Lines outside the range are not wanted. Give again exactly the lines between the line holding "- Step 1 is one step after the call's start" and the line holding "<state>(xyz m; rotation", inclusive, from the listing below.
── Data excerpt
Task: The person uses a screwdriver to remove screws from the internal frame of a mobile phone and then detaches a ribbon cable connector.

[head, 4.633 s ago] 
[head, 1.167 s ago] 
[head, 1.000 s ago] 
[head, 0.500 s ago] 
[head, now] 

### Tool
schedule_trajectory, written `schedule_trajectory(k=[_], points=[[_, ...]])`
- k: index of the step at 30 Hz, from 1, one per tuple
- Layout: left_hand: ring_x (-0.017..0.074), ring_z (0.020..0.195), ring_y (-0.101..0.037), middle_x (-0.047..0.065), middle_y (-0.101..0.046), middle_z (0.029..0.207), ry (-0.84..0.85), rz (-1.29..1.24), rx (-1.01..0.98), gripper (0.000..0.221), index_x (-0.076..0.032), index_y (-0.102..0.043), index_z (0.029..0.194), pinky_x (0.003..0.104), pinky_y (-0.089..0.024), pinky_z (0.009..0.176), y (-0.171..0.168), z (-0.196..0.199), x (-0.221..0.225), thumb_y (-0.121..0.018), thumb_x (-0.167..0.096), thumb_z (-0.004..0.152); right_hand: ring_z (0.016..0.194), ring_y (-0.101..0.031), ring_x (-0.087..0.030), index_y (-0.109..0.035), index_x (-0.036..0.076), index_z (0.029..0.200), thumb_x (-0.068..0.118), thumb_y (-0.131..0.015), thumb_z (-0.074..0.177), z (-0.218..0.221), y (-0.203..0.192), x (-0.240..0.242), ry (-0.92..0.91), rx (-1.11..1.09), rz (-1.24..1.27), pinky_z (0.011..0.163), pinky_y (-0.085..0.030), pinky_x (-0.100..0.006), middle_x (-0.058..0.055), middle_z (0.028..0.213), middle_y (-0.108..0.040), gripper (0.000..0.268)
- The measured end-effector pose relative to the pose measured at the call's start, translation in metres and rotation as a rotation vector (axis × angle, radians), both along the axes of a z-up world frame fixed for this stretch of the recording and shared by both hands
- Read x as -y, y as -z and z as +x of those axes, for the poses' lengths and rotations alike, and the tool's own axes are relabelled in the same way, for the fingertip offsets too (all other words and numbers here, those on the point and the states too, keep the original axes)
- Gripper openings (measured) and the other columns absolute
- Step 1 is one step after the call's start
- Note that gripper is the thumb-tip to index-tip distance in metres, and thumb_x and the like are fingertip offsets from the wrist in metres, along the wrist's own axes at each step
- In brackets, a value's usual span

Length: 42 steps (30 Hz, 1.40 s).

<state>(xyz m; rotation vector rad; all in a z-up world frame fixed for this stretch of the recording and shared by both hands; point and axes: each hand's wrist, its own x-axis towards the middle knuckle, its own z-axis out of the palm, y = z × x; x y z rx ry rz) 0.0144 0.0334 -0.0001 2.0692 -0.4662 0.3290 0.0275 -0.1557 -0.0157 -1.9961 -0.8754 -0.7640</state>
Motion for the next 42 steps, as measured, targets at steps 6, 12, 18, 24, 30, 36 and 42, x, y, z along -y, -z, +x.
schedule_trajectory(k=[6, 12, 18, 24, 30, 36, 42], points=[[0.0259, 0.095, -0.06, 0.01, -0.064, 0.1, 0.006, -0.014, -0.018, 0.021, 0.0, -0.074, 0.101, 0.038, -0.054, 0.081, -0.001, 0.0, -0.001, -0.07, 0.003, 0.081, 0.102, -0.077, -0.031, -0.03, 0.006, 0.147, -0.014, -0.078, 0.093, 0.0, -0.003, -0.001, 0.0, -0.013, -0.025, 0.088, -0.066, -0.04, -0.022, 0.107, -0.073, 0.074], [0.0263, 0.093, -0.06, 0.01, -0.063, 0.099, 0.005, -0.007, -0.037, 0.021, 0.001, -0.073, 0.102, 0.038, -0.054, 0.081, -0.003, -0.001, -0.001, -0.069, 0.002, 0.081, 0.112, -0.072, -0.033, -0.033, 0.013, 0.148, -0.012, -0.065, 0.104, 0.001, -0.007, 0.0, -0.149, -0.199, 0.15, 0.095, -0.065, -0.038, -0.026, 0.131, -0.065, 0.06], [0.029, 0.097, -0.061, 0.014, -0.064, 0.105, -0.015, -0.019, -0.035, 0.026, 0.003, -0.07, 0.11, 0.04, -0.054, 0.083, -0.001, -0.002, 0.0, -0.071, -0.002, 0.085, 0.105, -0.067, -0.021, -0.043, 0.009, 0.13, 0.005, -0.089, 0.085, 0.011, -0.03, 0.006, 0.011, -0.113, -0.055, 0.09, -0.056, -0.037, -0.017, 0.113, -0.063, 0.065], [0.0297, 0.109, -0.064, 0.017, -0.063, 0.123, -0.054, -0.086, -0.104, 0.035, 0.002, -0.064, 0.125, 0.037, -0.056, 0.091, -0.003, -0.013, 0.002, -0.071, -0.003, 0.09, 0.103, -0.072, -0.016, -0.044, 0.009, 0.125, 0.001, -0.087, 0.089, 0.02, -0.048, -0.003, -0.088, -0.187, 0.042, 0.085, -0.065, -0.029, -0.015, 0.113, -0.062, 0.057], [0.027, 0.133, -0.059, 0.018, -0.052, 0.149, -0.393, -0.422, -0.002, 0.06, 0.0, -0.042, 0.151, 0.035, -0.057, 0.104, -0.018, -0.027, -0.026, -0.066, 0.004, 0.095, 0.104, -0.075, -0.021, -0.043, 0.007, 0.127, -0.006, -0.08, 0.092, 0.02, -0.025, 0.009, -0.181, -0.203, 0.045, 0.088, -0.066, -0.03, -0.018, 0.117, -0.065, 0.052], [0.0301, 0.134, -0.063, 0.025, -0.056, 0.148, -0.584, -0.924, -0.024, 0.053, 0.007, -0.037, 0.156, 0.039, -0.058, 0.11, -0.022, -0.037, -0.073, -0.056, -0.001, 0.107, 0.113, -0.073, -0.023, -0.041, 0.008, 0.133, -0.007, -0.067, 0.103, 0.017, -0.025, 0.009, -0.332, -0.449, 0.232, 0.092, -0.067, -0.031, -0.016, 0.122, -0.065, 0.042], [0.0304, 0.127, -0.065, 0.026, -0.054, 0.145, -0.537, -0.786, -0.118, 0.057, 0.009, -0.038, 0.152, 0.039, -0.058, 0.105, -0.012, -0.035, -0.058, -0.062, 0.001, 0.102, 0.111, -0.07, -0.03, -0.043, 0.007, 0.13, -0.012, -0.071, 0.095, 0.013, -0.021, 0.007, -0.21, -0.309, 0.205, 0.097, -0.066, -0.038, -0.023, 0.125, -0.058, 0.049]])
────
## Output
- Step 1 is one step after the call's start
- Note that gripper is the thumb-tip to index-tip distance in metres, and thumb_x and the like are fingertip offsets from the wrist in metres, along the wrist's own axes at each step
- In brackets, a value's usual span

Length: 42 steps (30 Hz, 1.40 s).

<state>(xyz m; rotation vector rad; all in a z-up world frame fixed for this stretch of the recording and shared by both hands; point and axes: each hand's wrist, its own x-axis towards the middle knuckle, its own z-axis out of the palm, y = z × x; x y z rx ry rz) 0.0144 0.0334 -0.0001 2.0692 -0.4662 0.3290 0.0275 -0.1557 -0.0157 -1.9961 -0.8754 -0.7640</state>

This concludes the answer.